Pasar Wilayah (Distrik)
Yaitu pasar yang terletak di lokasi yang cukup strategis dan luas, bangunan

permanen, dan mempunyai kemampuan pelayanan meliputi seluruh wilayah kota,
serta barang yang diperjual belikan cukup lengkap. Melayani 10.000 – 15.000
penduduk. Yang termasuk pasar ini adalah pasar eceran.
4. Pasar Lingkungan
Yaitu pasar yang terletak di lokasi strategis, bangunan permanen/semi
permanen, dan mempunyai pelayanan meliputi permukiman saja, serta barang
yang dieprjual belikan kurang lengkap. Melayani 10.000 – 15.000 penduduk
saja.yang termasuk pasar ini adalah pasar eceran.
5. Pasar Khusus
Yaitu pasar yang terletak di lokasi strategis, bangunan permanen/semi
permanen, dan mempunyai kemampuan pelayanan meliputi wilayah kota, serta
barang yang diperjual belikan terdiri dari satu macam barang khusus seperti pasar
bunga, pasar burung, atau pasar hewan.
Menurut Karuppiah (2010) dalam Lilananda (2009) beberapa pasar
tradisional di Kota Medan :
a)

Pusat Pasar merupakan salah satu pasar tradisional tua di Medan yang sudah
ada sejak zaman kolonial.
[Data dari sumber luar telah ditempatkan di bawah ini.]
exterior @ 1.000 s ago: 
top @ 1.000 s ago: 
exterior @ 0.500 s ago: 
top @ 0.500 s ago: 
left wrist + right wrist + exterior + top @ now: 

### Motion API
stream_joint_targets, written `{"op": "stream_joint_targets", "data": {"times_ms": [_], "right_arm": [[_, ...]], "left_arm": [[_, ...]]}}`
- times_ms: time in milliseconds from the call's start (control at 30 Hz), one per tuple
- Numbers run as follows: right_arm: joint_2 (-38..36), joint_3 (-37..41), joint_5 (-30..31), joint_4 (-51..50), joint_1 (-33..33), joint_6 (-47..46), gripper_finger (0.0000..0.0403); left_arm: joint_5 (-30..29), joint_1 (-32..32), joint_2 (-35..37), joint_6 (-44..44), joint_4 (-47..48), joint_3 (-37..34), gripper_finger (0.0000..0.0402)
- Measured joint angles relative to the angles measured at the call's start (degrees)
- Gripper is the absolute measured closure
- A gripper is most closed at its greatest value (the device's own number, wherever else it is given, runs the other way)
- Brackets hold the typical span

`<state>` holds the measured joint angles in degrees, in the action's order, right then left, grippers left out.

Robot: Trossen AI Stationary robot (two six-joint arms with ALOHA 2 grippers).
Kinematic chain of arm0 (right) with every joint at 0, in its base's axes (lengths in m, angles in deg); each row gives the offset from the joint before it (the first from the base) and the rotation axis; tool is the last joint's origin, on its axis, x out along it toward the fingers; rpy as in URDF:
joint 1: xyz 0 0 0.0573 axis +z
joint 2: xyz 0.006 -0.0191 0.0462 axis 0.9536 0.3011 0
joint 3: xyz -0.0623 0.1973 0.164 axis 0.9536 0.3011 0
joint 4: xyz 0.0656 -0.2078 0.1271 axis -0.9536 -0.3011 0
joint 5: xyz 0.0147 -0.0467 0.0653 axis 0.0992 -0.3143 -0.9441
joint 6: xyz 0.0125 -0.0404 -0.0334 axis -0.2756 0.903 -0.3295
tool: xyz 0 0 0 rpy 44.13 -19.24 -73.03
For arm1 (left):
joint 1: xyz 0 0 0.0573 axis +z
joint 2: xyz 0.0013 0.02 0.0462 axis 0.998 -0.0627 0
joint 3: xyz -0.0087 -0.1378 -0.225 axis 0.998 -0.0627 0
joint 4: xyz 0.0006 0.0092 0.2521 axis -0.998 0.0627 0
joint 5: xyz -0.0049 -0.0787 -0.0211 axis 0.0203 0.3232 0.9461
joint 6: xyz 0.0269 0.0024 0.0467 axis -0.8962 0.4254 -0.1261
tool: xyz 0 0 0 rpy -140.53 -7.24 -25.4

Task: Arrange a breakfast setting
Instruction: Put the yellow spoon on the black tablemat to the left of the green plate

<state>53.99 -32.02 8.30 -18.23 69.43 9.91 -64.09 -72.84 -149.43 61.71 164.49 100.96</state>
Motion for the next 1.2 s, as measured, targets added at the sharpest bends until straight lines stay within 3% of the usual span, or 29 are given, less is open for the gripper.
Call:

Menyediakan beragam kebutuhan pokok dan sayur
– mayur.

b)

Pasar Petisah menjadi acuan berbelanja yang murah dan berkualitas.

c)

Pasar Beruang yang terletak di Jalan Beruang.

d)

Pasar Simpang Limun merupakan salah satu pasar tradisional yang cukup tua
dan menjadi trade mark Kota Medan. Terletak di persimpangan Jalan
Sisingamangaraja dan Jalan Sakti Lubis.

e)

Pasar Ramai yang terletak di Jalan Thamrin yang bersebelahan dengan
Thamrin Plaza.

f)

Pasar Simpang Melati merupakan pasar yang terkenal sebagai tempat
perdagangan pakaian bekas dan menjadi lokasi favorit baru para pemburu
pakaian bekas setelah Pasar Simalingkar dan Jalan Pancing.
Beberapa pasar modern di Kota medan menurut Karuppiah (2010) dalam

Lilananda (2009) :
a)

Brastagi plaza

b)

Hypermarket

c)

Swalayan

d)

Carrefour

e)

Supermarket

Berdasarkan data dari Pemerintah Kota Medan (2013) dicatatkan 24
mall/plaza , 44 swalayan, 61 Pasar Tradisional.